18-valence-electron rule lighted planar tetracoordinate carbon and nitrogen: the global energy minima of CAl4Zn and NAl4Zn+

Abstract

The exploration of planar hypercoordinate carbon (phC) is challenging and significant. It is often puzzling to chemists whether the designed phC species should satisfy the 18-valence-electron rule, an authoritative rule in the phC field.
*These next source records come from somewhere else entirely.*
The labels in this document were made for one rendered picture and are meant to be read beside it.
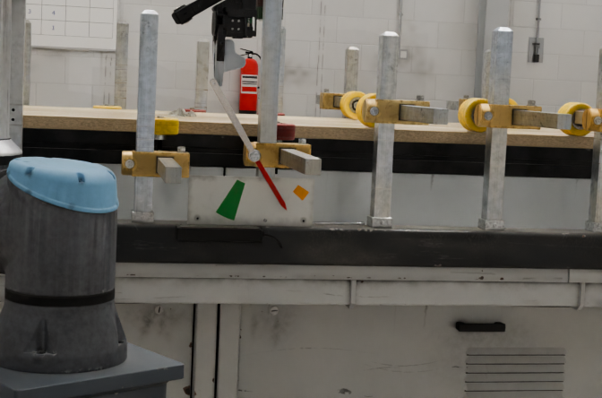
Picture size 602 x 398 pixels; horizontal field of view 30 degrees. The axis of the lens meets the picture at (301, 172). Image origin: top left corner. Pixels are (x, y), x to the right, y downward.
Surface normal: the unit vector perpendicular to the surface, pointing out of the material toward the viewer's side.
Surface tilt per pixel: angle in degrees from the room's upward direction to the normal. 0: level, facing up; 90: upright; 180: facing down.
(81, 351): 70
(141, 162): 90
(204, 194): 90
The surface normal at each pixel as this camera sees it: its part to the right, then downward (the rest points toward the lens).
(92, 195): 0.69, 0.01
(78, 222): 0.51, 0.09
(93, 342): 0.67, -0.25
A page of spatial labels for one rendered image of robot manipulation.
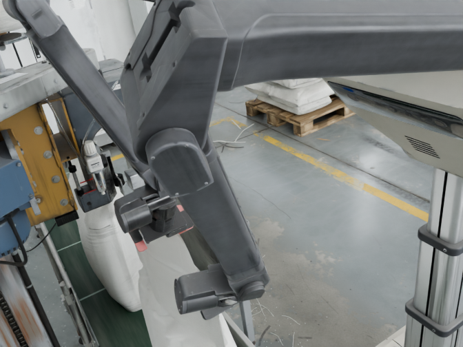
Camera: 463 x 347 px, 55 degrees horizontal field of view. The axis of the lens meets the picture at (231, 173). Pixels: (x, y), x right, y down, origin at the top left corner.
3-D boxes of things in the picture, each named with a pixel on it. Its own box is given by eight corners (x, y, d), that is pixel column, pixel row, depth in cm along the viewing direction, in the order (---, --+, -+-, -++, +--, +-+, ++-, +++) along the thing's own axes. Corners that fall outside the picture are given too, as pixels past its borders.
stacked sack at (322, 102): (334, 104, 402) (334, 92, 396) (296, 119, 384) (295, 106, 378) (289, 89, 453) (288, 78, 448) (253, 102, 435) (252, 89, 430)
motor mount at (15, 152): (48, 213, 97) (23, 146, 89) (17, 225, 94) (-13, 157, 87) (27, 169, 119) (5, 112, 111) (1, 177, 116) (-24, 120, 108)
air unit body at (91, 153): (116, 193, 120) (100, 140, 112) (98, 199, 118) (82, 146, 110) (110, 186, 123) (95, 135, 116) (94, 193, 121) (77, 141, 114)
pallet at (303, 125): (393, 98, 437) (393, 84, 430) (301, 137, 384) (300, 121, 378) (332, 82, 500) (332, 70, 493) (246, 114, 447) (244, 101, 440)
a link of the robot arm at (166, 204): (182, 200, 92) (169, 179, 94) (152, 213, 89) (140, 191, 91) (180, 216, 98) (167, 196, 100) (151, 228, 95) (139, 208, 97)
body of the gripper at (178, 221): (134, 222, 102) (134, 206, 96) (173, 206, 106) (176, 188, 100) (147, 246, 99) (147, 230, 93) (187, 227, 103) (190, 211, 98)
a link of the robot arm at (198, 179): (203, 132, 32) (172, 38, 38) (129, 160, 32) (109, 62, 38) (276, 297, 68) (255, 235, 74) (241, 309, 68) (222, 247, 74)
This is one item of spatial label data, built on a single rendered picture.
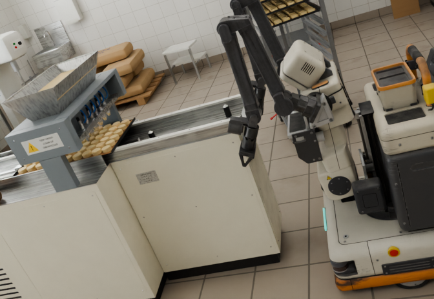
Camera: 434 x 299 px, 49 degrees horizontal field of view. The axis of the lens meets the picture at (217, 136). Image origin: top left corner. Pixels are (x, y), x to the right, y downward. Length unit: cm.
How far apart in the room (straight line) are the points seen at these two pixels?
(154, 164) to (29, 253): 85
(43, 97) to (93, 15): 478
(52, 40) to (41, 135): 511
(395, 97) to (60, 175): 155
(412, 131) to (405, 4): 432
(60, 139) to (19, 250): 78
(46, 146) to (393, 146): 152
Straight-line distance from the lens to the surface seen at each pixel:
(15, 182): 275
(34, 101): 237
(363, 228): 235
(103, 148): 246
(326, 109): 192
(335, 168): 221
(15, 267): 291
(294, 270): 265
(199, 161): 235
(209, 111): 255
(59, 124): 225
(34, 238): 271
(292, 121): 223
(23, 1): 749
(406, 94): 209
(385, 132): 198
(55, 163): 237
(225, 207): 248
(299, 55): 199
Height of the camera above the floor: 174
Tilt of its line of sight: 23 degrees down
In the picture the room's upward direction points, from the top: 21 degrees counter-clockwise
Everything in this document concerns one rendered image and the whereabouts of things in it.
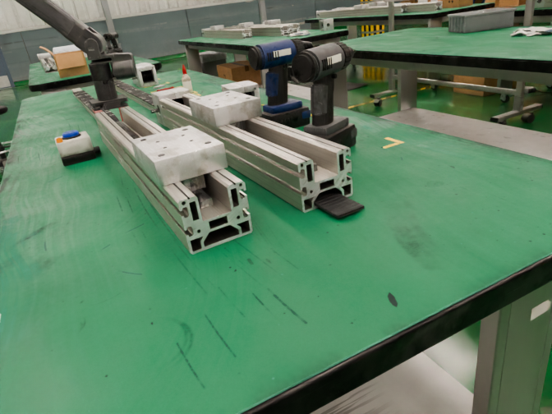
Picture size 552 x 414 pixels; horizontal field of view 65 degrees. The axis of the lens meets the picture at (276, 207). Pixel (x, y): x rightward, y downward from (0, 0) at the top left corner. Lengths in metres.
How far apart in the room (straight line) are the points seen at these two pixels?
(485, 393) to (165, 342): 0.61
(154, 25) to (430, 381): 11.99
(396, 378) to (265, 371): 0.78
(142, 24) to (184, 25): 1.10
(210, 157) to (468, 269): 0.39
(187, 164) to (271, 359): 0.33
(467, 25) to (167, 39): 10.45
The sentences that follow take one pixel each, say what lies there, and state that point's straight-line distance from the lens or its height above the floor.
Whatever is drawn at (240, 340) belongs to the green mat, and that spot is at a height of 0.78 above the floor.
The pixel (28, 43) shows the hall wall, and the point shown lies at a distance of 12.34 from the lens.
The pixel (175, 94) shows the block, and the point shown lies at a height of 0.87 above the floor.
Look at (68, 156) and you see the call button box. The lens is 1.22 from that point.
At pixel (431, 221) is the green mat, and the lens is 0.66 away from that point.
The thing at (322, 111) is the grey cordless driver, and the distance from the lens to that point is 0.90.
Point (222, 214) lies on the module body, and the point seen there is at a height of 0.82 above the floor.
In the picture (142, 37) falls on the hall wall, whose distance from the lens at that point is 12.56.
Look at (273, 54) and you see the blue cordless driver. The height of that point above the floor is 0.97.
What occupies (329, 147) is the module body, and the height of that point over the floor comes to 0.86.
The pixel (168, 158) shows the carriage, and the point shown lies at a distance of 0.65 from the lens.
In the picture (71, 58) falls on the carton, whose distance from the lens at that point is 3.53.
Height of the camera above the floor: 1.09
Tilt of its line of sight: 25 degrees down
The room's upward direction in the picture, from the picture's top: 8 degrees counter-clockwise
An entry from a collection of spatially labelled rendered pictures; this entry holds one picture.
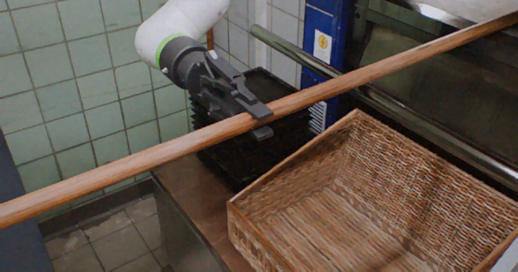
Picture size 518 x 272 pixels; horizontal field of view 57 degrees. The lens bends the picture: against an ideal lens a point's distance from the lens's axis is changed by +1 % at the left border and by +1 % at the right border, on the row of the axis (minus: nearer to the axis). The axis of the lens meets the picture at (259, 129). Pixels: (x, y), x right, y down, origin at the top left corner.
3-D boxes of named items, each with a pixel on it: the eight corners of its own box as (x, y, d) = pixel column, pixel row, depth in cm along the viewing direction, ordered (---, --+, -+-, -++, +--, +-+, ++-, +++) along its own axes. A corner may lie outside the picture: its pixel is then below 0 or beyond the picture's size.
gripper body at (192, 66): (210, 44, 89) (236, 61, 83) (212, 82, 94) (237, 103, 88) (174, 53, 86) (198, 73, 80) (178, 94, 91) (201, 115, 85)
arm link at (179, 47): (158, 86, 94) (151, 43, 89) (209, 70, 100) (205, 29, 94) (171, 99, 90) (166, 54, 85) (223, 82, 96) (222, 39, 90)
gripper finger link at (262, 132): (235, 117, 79) (235, 121, 79) (258, 138, 74) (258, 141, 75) (249, 112, 80) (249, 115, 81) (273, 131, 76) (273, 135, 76)
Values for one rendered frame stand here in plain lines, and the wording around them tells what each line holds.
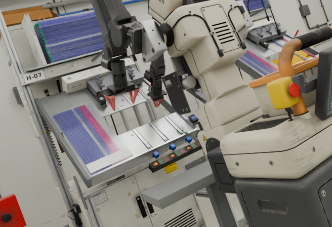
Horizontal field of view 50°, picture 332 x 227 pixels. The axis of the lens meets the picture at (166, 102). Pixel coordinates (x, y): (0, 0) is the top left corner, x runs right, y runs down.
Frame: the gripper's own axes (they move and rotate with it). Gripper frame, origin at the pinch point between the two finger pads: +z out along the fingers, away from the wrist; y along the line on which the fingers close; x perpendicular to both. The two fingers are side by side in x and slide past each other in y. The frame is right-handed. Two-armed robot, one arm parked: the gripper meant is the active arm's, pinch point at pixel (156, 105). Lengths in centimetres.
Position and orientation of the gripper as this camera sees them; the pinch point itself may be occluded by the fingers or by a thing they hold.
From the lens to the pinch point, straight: 215.1
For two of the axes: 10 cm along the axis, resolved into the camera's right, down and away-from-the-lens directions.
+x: 5.9, 4.7, -6.6
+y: -8.1, 3.1, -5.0
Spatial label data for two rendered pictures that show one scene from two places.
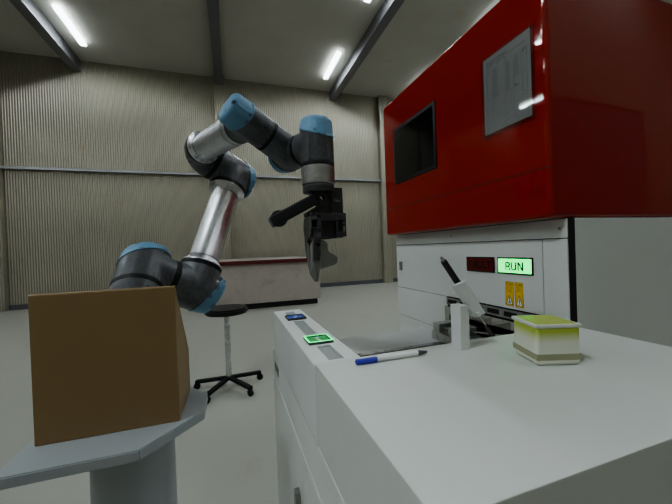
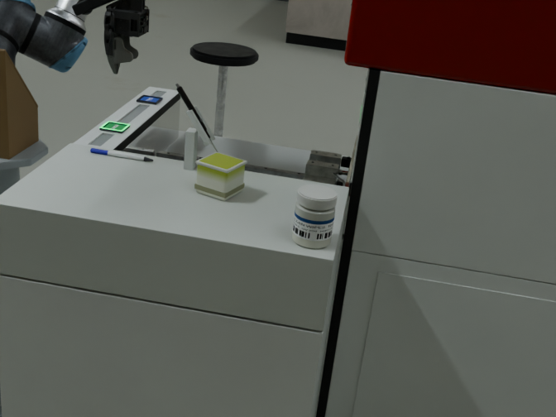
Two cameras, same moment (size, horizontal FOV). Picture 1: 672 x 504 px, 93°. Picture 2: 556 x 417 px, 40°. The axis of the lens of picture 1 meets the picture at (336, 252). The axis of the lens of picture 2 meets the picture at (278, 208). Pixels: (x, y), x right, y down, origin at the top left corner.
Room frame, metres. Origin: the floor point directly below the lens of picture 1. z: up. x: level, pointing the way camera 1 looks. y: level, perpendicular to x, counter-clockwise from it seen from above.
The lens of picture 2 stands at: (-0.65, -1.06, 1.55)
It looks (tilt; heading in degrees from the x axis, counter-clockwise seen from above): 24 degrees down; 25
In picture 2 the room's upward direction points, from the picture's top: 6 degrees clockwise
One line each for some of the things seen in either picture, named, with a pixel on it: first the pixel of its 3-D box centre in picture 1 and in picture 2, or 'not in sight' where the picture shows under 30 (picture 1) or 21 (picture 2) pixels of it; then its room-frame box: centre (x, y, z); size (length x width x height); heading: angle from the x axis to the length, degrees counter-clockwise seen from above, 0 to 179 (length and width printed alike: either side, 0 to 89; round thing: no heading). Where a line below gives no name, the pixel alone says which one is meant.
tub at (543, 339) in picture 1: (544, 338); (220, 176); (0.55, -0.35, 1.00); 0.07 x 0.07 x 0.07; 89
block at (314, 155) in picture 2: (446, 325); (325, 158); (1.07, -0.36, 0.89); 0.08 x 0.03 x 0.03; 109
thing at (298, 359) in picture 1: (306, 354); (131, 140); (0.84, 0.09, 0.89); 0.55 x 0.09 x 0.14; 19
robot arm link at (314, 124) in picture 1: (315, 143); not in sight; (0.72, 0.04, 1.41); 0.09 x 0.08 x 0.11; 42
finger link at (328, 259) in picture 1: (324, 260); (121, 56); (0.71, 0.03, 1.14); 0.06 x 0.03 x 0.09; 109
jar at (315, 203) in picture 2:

In this study, we introduced a zinc atom into the extremely unstable 16-valence-electron planar tetracoordinate carbon (ptC) species CAl₄ and its isoelectronic structure NAl₄⁺ with a planar tetracoordinate nitrogen (ptN), and designed the 18-valence-electron CAl₄Zn and NAl₄Zn⁺ possessing a ptC and ptN, respectively. The thermodynamic results indicate that the ptC/N species CAl₄Zn and NAl₄Zn⁺ are the global energy minima, and also showed that the 18-valence-electron rule is more appropriate in designing ptC/N species having the CAl₄ and NAl₄⁺ skeletons, compared with the 16-valence-electron rule. Simultaneously, the BOMD simulations found that CAl₄Zn is dynamically stable. Although NAl₄Zn⁺ was isomerized at 298 and 500 K, it is dynamically viable. The excellent stability may be explained by the perfect electronic structure. First, the HOMO–LUMO gaps became much wider after the introduction of the Zn atom. Second, AdNDP analysis indicated that the introduction of the Zn atom promoted the formation of peripheral Al–Al and Al–Zn covalent bonds, providing a stable and comfortable bonding environment for ptC/N. In addition, the σ and π double aromaticity further stabilized the ptC/N species. Hence, as dynamic global energy minima display σ and π double aromaticity, the ptC/N species CAl₄Zn and NAl₄Zn⁺ are promising in gas phase generation.